Managing Director Kristalina Georgieva of the International Monetary Fund acknowledges the audience at the opening ceremony of the Boao Forum for Asia in Boao in southern China s Hainan Province, Thursday, March 30, 2023. (AP)
Research by the IMF found that growing geopolitical tensions were causing a reallocation of foreign direct investment (FDI) away from countries that were geographically close and towards those that were geopolitically close, like the US and Europe.
This reallocation of FDI has the potential to cause serious damage to emerging market economies, the IMF said, since they are more reliant on inflows of investment from more geopolitically distant countries.
"In general, a fragmented world is likely to be a poorer one," IMF officials wrote in a blog post published Wednesday to accompany the research.
The IMF also published research on Wednesday outlining the impact to the banking sector of geopolitical fragmentation, highlighting the cost to Russia and its allies of the 2022 invasion of Ukraine.

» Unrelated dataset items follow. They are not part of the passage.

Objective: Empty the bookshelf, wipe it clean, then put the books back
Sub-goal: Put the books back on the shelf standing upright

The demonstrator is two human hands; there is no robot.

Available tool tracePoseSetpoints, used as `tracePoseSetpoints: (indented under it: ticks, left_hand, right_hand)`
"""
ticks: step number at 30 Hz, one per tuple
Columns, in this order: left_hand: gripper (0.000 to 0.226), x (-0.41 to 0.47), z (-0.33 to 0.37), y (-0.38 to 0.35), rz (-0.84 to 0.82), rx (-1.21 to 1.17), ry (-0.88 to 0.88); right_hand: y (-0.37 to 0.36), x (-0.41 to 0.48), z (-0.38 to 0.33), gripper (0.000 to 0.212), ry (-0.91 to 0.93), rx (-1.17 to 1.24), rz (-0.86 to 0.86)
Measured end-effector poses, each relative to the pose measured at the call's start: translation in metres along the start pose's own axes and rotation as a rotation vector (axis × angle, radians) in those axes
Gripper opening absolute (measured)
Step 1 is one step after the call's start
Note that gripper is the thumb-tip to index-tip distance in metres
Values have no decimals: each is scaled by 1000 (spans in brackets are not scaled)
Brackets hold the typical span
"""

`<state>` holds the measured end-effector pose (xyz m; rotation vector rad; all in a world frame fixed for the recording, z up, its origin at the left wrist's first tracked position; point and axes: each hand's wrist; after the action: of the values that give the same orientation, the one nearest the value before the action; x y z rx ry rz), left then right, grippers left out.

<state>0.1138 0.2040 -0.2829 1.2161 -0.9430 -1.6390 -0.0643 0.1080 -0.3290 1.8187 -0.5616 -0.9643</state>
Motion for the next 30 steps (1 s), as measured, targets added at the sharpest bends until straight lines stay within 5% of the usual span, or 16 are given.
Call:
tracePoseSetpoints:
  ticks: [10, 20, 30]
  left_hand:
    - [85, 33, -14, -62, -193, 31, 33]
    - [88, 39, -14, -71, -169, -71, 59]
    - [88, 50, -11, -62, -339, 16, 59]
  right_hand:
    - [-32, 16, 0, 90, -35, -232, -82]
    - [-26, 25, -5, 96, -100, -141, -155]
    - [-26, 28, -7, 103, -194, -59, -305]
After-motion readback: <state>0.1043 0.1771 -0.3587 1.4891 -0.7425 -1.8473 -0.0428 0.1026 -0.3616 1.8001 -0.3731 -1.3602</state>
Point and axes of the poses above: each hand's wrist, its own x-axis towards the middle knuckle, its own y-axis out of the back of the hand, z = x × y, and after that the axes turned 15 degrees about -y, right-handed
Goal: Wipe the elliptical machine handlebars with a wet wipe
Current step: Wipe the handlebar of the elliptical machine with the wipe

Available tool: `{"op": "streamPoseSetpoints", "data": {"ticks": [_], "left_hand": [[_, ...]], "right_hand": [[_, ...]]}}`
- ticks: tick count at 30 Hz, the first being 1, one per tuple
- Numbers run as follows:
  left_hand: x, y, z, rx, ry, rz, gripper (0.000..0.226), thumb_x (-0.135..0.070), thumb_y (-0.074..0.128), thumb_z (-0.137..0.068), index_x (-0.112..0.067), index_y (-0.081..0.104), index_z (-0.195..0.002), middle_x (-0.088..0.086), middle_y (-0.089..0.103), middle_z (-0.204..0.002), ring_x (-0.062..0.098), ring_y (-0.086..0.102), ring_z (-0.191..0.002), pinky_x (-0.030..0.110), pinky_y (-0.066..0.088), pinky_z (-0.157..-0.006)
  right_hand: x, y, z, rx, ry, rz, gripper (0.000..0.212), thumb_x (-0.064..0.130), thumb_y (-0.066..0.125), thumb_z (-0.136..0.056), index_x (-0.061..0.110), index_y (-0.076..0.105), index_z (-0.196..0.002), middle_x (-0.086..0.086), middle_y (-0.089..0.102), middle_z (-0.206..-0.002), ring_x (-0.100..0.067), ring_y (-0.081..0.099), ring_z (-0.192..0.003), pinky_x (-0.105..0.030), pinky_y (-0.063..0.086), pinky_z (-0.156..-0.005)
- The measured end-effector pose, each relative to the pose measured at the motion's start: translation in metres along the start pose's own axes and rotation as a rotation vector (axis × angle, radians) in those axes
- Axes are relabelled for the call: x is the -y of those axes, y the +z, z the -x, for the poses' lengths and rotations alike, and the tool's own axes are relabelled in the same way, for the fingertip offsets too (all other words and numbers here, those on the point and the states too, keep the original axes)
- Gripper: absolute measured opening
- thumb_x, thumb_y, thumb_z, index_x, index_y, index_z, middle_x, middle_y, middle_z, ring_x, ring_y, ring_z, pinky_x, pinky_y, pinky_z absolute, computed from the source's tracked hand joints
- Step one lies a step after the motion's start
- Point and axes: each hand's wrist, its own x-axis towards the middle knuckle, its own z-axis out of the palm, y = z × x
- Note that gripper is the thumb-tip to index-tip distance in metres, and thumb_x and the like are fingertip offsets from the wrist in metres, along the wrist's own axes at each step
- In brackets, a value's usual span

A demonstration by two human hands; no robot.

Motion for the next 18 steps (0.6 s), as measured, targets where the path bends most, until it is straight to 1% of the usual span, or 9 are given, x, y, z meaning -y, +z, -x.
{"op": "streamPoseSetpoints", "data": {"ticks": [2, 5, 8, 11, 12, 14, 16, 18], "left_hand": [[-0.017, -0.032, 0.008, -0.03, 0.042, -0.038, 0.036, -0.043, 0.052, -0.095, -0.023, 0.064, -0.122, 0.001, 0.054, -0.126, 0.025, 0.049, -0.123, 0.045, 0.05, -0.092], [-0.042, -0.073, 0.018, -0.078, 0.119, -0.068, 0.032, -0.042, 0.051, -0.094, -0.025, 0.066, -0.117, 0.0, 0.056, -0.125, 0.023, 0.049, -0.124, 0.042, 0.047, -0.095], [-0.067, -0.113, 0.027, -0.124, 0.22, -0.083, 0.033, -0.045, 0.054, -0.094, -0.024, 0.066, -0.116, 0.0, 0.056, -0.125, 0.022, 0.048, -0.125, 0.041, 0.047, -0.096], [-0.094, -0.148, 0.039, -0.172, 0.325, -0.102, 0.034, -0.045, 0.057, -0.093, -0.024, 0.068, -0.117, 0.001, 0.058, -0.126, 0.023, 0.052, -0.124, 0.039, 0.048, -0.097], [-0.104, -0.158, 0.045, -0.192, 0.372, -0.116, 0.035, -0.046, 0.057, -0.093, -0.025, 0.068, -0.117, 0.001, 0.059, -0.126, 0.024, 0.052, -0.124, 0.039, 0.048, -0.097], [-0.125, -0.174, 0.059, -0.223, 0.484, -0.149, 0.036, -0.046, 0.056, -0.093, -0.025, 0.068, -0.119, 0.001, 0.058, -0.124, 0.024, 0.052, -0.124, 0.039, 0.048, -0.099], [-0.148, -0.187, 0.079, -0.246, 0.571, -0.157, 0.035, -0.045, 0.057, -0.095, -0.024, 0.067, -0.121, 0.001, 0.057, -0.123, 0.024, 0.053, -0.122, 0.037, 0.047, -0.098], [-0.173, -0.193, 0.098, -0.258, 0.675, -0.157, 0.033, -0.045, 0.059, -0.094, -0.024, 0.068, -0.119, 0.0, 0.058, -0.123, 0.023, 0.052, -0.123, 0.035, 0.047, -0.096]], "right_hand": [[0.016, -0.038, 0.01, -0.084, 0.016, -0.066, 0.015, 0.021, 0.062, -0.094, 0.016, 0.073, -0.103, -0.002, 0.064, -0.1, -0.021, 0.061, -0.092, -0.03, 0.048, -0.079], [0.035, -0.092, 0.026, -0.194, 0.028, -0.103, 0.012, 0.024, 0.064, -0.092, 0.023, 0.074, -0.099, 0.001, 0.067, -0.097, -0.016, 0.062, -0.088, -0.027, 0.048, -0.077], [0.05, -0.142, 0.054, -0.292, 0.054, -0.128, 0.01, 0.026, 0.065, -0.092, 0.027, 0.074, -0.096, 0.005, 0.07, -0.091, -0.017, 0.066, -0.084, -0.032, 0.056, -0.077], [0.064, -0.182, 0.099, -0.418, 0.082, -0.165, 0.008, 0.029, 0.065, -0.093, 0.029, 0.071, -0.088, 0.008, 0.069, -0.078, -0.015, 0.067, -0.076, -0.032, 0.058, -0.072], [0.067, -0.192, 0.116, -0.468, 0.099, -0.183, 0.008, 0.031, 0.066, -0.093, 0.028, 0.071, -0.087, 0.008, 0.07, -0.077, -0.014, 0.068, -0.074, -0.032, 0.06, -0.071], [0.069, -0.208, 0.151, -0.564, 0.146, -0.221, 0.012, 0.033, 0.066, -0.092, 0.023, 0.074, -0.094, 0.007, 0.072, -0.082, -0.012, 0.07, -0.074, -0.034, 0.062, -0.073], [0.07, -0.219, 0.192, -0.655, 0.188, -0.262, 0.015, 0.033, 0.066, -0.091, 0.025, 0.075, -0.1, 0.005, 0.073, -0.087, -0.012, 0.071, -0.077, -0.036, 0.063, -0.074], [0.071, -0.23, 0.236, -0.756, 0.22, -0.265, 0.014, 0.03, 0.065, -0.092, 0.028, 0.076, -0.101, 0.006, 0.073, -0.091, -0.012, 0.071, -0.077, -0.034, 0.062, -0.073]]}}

"Cross-border banking and portfolio debt flows to Russia and its allies (countries that rejected the motion in the United Nations in March 2022 to condemn Russia's war on Ukraine) have reversed sharply, with allocations falling by about 20 and 60 percent relative to prewar levels, respectively," IMF officials wrote in a blog post.
The report found that rising tensions between investing and recipient countries like the US and China had reduced the overall bilateral cross-border allocation of portfolio investment and bank claims by around 15 percent.